Although Nao voluntarily left consultancy to seek psychiatric treatment, she remembers being shattered by insecurity, as she was unable to pay the rent. When she and her then fiance decided to speed up their wedding plans, her father accused her of being selfish.
“I felt like I lost everything,” she recalled.
These feelings, she said, triggered the depression that led to her attempting suicide. After spending time in a mental hospital and continuing with the medication, his self-confidence improved. She got a job four days a week working in the digital operation of a group of magazines and is now able to manage the workload.
In the past, suicide rates in Japan have skyrocketed during times of economic crisis, including after the housing bubble burst in the 1990s and the global crisis in 2008.
During these periods, it was men who were most affected by job losses and those who committed suicide at higher rates. Historically, men’s suicides in Japan have outnumbered women by a factor of at least two to one.
“They became more desperate after losing their jobs or fortunes,” said Tetsuya Matsubayashi, a professor of political science at Osaka University who specializes in social epidemiology.

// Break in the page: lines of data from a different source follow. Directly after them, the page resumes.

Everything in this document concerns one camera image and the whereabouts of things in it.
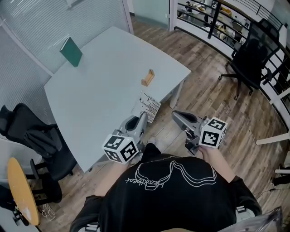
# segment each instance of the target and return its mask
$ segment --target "green book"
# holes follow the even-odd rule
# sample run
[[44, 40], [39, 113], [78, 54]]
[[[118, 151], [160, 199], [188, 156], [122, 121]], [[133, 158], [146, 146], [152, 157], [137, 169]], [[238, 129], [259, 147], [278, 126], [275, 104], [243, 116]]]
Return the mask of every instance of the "green book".
[[71, 37], [68, 37], [64, 41], [63, 46], [59, 51], [74, 67], [78, 66], [82, 57], [82, 52]]

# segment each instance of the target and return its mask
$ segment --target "white pole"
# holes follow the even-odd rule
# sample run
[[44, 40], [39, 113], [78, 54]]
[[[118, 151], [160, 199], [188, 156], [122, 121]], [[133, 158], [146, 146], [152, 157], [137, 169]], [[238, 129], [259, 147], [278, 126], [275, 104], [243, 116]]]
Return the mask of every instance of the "white pole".
[[277, 135], [277, 136], [267, 138], [267, 139], [257, 140], [256, 144], [261, 145], [261, 144], [267, 144], [267, 143], [275, 143], [275, 142], [288, 140], [288, 139], [290, 139], [290, 136], [289, 136], [289, 133], [286, 133], [286, 134]]
[[176, 20], [177, 20], [177, 3], [178, 0], [169, 0], [169, 31], [173, 31], [174, 27], [176, 26]]
[[275, 173], [290, 174], [290, 170], [289, 169], [276, 169]]
[[290, 88], [286, 89], [284, 92], [282, 92], [281, 94], [279, 94], [277, 97], [275, 97], [274, 99], [272, 99], [271, 101], [269, 101], [270, 105], [272, 105], [274, 101], [277, 101], [277, 100], [281, 99], [282, 97], [285, 97], [289, 93], [290, 93]]
[[131, 20], [131, 16], [130, 16], [128, 2], [127, 2], [127, 0], [121, 0], [121, 1], [122, 1], [122, 4], [123, 4], [123, 7], [124, 7], [124, 12], [125, 12], [125, 16], [126, 16], [126, 19], [127, 19], [127, 24], [128, 24], [128, 27], [129, 27], [129, 32], [131, 34], [134, 34], [134, 30], [133, 30], [132, 20]]

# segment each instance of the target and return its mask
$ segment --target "chair backrest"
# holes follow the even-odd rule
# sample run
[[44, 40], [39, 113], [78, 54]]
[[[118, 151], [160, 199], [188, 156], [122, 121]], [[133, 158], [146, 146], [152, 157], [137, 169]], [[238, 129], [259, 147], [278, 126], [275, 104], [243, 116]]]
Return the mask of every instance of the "chair backrest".
[[24, 135], [27, 130], [48, 130], [50, 126], [43, 123], [27, 105], [19, 103], [13, 110], [14, 117], [6, 133], [6, 138], [10, 141], [21, 143], [27, 147]]
[[241, 39], [242, 39], [242, 35], [236, 32], [235, 33], [235, 40], [238, 41], [238, 42], [240, 42]]
[[266, 19], [252, 21], [246, 42], [241, 47], [259, 68], [264, 68], [268, 60], [279, 49], [279, 31]]
[[9, 111], [6, 106], [2, 106], [0, 110], [0, 134], [7, 135], [8, 129], [14, 119], [15, 112]]

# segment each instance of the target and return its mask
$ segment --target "wooden floor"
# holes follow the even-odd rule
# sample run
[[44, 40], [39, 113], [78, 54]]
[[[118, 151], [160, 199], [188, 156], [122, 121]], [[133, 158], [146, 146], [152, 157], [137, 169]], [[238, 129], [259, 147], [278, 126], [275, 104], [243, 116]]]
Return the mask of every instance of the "wooden floor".
[[[241, 95], [235, 101], [236, 81], [228, 78], [218, 81], [218, 76], [226, 71], [224, 65], [227, 60], [221, 54], [179, 30], [169, 32], [132, 20], [136, 36], [192, 71], [184, 83], [176, 109], [189, 110], [199, 116], [216, 116], [226, 121], [228, 129], [220, 147], [226, 160], [256, 197], [271, 189], [269, 179], [274, 176], [274, 169], [284, 160], [289, 146], [286, 141], [260, 146], [255, 144], [257, 139], [286, 133], [282, 121], [263, 94], [254, 91], [250, 97], [248, 89], [243, 85]], [[155, 136], [162, 152], [188, 156], [184, 147], [186, 135], [172, 121], [171, 111], [168, 102], [162, 104], [144, 140]], [[93, 193], [109, 168], [110, 164], [96, 166], [92, 172], [83, 173], [77, 165], [74, 176], [60, 181], [63, 200], [59, 204], [50, 204], [56, 218], [48, 222], [41, 217], [41, 231], [68, 231], [86, 196]], [[258, 201], [264, 212], [280, 205], [285, 217], [290, 212], [289, 190], [263, 193]]]

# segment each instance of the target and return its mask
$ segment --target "cable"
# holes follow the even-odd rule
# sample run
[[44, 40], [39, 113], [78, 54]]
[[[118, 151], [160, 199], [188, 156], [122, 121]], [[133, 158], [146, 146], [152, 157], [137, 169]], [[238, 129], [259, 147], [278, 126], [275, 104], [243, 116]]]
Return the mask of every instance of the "cable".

Last year, Dr. Matsubayashi noted that in Japanese prefectures with the highest unemployment rates, suicides among women under 40 have increased the most. More than two-thirds of women who committed suicide in 2020 were unemployed.
Among women under 40, suicides increased by about 25%, and among teenagers, the number of high school girls who took their lives doubled in the past year.
In the case of Ms. Hashimoto, the fear of financial dependence contributed to her feeling of hopelessness.
Even when the gym where she worked as a personal trainer reopened, she did not feel emotionally stable enough to return. She then felt guilty for trusting her boyfriend, emotionally and financially.
She met Nozomu Takeda, 23, who works in construction, at the gym, where she was her training client. They had been dating for only three months when she confided that her depression was becoming untenable.
Unable to pay for therapy and suffering from severe anxiety attacks, she said she identified with others who “felt trapped”.
When she attempted suicide, all she could think about was releasing Mr. Takeda from the responsibility of taking care of her. “I wanted to take the burden off him,” she said.
Even those who have not lost their jobs can be under extra stress. Before the pandemic, working from home was extremely rare in Japan. So, women suddenly had to worry not only about pleasing their bosses from afar, but also juggling new safety and hygiene protocols for their children, or protecting elderly parents who were most vulnerable to the virus.
Expectations to stand out have not changed, but contact with friends and other support networks has decreased.
“If they can’t get together with other people or share their stress with other people, then it’s not really surprising” that they are feeling pressured or depressed, said Kumiko Nemoto, professor of sociology at Kyoto University of Foreign Studies.
Having survived her own suicide attempt, Ms. Hashimoto now wants to help others learn to talk about their emotional problems and connect them with professionals.
Takeda says he appreciates the way Hashimoto talks openly about his depression. “She is the type of person who really shares what she needs and what is wrong,” he said. “So it was very easy for me to support her because she vocalizes what she needs.”
Together, the couple developed an app, which they are calling Bloste (short for “blow off steam”), to combine therapists with those seeking advice. Ms. Hashimoto is trying to recruit experienced professionals and those at the beginning of their careers, who are more likely to charge affordable prices to young clients.
Eventually, she would like to train as a therapist, with a special focus on women.
“The country has mainly focused on elevating women in their careers and in their economic well-being,” said Hashimoto. “But I would like to emphasize women’s mental health.”